→ **Exercise**:
Scan the listing for "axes" and copy out each line that has it.

→ **Data extract**:
Content starts
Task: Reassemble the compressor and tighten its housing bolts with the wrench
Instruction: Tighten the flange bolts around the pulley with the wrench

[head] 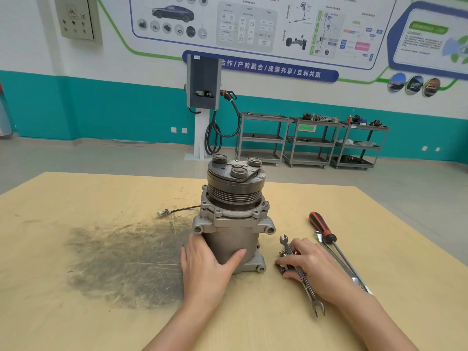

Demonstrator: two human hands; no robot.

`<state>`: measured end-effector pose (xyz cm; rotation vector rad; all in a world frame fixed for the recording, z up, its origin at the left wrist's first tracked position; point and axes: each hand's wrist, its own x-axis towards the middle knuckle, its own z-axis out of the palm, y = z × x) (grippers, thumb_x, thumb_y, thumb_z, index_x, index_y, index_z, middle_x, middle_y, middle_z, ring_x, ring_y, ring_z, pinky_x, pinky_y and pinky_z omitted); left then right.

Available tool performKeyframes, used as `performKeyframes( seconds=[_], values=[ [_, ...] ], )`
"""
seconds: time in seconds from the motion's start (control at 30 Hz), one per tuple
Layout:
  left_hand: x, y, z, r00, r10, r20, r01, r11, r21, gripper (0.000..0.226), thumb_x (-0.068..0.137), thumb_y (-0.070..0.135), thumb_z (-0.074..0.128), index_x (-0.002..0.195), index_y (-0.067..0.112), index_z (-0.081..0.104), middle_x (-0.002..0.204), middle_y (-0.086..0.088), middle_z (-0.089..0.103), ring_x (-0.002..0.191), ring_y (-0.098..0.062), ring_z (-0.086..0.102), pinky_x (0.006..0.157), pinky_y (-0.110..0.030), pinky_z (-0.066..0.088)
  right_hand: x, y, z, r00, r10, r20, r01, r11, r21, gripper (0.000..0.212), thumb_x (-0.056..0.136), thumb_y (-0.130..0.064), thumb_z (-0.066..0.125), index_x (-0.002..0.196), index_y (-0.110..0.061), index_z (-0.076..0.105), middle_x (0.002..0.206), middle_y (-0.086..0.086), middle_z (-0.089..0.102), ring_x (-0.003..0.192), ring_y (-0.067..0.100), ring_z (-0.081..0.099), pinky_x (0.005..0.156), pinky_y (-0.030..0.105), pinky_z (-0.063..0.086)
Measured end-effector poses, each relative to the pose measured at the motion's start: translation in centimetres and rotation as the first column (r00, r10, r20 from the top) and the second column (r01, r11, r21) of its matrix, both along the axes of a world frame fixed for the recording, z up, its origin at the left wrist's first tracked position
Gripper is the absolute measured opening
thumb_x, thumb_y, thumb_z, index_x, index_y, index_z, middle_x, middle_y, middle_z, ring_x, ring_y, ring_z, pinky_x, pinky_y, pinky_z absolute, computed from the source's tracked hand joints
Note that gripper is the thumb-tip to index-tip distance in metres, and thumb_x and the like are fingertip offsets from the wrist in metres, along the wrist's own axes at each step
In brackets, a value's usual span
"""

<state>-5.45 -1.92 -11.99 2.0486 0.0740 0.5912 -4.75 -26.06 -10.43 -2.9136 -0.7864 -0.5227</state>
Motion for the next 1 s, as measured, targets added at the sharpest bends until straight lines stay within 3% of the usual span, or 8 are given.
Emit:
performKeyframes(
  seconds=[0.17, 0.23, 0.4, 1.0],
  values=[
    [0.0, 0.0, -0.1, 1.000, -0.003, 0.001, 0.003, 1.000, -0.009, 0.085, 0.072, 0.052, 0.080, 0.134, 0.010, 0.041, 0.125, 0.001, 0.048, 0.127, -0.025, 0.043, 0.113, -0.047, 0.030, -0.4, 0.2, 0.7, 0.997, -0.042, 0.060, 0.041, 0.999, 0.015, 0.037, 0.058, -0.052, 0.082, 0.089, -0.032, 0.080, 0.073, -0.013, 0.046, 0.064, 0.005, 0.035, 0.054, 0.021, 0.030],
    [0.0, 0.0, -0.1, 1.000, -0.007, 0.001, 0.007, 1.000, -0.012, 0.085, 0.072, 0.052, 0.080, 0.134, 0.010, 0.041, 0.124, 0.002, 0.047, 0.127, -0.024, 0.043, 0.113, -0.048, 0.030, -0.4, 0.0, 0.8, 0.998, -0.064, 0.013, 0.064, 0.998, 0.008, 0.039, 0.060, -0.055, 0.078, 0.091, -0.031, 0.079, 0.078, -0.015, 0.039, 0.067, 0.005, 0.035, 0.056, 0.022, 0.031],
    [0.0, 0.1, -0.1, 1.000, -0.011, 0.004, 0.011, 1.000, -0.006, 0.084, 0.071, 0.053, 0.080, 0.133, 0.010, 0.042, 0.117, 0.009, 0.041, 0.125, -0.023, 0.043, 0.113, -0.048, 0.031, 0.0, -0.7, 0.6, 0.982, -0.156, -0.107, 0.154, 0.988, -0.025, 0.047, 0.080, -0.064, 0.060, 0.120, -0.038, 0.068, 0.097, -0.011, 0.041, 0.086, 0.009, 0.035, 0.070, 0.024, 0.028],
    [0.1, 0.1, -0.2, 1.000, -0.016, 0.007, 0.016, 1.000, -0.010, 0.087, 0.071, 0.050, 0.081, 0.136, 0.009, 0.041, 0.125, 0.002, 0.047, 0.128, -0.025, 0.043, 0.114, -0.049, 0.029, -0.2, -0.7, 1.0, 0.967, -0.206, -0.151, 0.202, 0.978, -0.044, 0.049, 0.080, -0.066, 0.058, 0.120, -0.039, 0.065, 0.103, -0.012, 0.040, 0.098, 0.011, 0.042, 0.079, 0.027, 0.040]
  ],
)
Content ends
→ **Solution to the exercise**:
`<state>`: measured end-effector pose (xyz cm; rotation vector rad; all in a world frame fixed for the recording, z up, its origin at the left wrist's first tracked position; point and axes: each hand's wrist, its own x-axis towards the middle knuckle, its own z-axis out of the palm, y = z × x) (grippers, thumb_x, thumb_y, thumb_z, index_x, index_y, index_z, middle_x, middle_y, middle_z, ring_x, ring_y, ring_z, pinky_x, pinky_y and pinky_z omitted); left then right.
Measured end-effector poses, each relative to the pose measured at the motion's start: translation in centimetres and rotation as the first column (r00, r10, r20 from the top) and the second column (r01, r11, r21) of its matrix, both along the axes of a world frame fixed for the recording, z up, its origin at the left wrist's first tracked position
Note that gripper is the thumb-tip to index-tip distance in metres, and thumb_x and the like are fingertip offsets from the wrist in metres, along the wrist's own axes at each step

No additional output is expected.